Estreado em 2002, “Cidade de Deus” continua a ser um dos filmes mais aclamados de sempre. A obra-prima de Fernando Meirelles e Kátia Lund, que retratava a vida nas favelas do Rio de Janeiro, enalteceu o cinema brasileiro e tornou-se um autêntico marco cultural. “Medida Provisória”, ao que tudo indica, irá destronar esta icónica produção.
Agora, estreia a produção que os críticos do festival Pan African Film consideram “o melhor filme brasileiro desde ‘Cidade de Deus’.” Chama-se “Medida Provisória” e chega aos cinemas portugueses esta quinta-feira, 20 de abril. Foi realizado por Lázaro Ramos (que também co-escreveu o argumento) e Flávia Lacerda.
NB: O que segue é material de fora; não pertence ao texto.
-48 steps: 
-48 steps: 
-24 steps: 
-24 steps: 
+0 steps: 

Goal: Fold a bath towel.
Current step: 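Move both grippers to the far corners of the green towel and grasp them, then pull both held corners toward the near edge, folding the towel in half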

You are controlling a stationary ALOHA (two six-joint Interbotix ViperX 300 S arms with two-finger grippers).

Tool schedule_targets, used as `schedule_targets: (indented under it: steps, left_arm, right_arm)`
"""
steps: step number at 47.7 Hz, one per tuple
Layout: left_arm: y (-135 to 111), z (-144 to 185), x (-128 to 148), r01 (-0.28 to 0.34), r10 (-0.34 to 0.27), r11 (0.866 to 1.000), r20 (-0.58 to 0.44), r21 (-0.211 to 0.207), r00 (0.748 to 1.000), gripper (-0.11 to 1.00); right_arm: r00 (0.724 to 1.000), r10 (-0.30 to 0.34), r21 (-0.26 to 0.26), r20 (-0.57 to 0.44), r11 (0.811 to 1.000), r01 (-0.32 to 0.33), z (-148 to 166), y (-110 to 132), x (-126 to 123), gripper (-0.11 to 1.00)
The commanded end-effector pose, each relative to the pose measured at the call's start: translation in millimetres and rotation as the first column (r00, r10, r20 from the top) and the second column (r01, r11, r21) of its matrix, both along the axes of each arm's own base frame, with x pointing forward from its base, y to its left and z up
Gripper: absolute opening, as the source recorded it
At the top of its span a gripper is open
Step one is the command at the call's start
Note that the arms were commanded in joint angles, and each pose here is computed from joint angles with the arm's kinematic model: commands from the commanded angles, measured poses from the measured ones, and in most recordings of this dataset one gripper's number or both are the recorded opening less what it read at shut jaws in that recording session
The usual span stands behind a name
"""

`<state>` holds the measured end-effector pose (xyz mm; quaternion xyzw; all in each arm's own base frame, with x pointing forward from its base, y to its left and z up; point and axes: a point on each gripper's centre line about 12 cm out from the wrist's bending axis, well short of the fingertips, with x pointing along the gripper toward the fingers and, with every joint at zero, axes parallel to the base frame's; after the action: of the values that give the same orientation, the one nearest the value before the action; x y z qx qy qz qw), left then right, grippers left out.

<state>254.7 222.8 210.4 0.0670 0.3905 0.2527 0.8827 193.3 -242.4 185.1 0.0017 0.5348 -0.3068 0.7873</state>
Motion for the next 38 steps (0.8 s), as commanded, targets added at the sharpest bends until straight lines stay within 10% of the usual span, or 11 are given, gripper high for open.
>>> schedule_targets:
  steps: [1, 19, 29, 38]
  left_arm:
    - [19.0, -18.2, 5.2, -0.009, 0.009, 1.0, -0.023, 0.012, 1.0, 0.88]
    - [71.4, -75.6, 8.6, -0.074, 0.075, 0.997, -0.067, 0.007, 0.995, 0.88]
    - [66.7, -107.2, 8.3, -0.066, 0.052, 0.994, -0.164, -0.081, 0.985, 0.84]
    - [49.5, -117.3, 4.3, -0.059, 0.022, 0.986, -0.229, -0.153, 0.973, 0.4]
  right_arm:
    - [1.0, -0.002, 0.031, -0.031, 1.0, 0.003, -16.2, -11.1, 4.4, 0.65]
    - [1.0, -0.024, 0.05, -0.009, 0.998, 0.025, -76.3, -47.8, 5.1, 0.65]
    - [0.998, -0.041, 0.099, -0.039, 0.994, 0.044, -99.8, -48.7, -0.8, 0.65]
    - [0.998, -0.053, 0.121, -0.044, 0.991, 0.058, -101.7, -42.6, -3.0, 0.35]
Esta é uma distopia passada num Brasil com um perigoso governo autoritário, de tendências extremistas — não é coincidência que a narrativa tenha surgido durante a governança de Jair Bolsonaro. Na origem está uma peça de teatro, “Namíbia, Não!”, de Aldri Anunciação, que foi adaptada para uma nova história para chegar ao cinema.
A premissa do filme é muito simples. O tal governo autoritário decreta uma medida: todos os afrobrasileiros — ou seja, os brasileiros negros — terão de se mudar para África. Obviamente, esta iniciativa vai gerar uma grande confusão na sociedade.
Por um lado, existem aqueles que obedecem e rumam ao continente africano, mesmo que não façam a mínima ideia dos seus (provavelmente vários) países de origem. Visto que os escravos negros começaram a chegar ao Brasil, transportados pelos portugueses, a partir do século XVI, não existe qualquer tipo de identificação com um longínquo povo de origem.
Por outro, são muitos os que se insurgem com a nova medida e formam grupos de resistência ao regime político, operando de forma clandestina e promovendo protestos até conseguirem inspirar toda a nação. A narrativa acompanha uma série de personagens que fazem parte destes movimentos, algumas das quais interpretadas por Seu Jorge e por Alfred Enoch (mais conhecido pela saga de “Harry Potter”).
“Como é que a gente não viu isso? Como é que a gente deixou chegar nesse ponto? Como a gente riu disso?”, questiona André (Seu Jorge), quando a medida é posta em prática pelo estado. O filme foi quase todo gravado no Rio de Janeiro, com foco para os antigos quilombos outrora povoados pelos escravos negros fugidos e que agora voltam a ser um lugar de reclusão — mas também de resistência — para os seus descendentes.
Também se reflete, claro, sobre o que é isso de se ser negro ou não — sobretudo num país tão miscenizado e em que praticamente toda a gente é o fruto de uma grande mistura. Daí que ainda menos sentido faça falar-se em segregações raciais.
“Medida Provisória” conquistou o prémio de Melhor Argumento no Indie Memphis Film Fest, foi elogiado pela crítica do importante festival SXSW e é a longa-metragem brasileira com mais profissionais negros à frente e atrás das câmaras.
No elenco estão ainda nomes como Taís Araújo, Adriana Esteves, Renata Sorrah, Diva Guimarães, Hilton Cobra, Flavio Bauraqui, Mariana Xavier, Dani Ornellas e o rapper Emicida.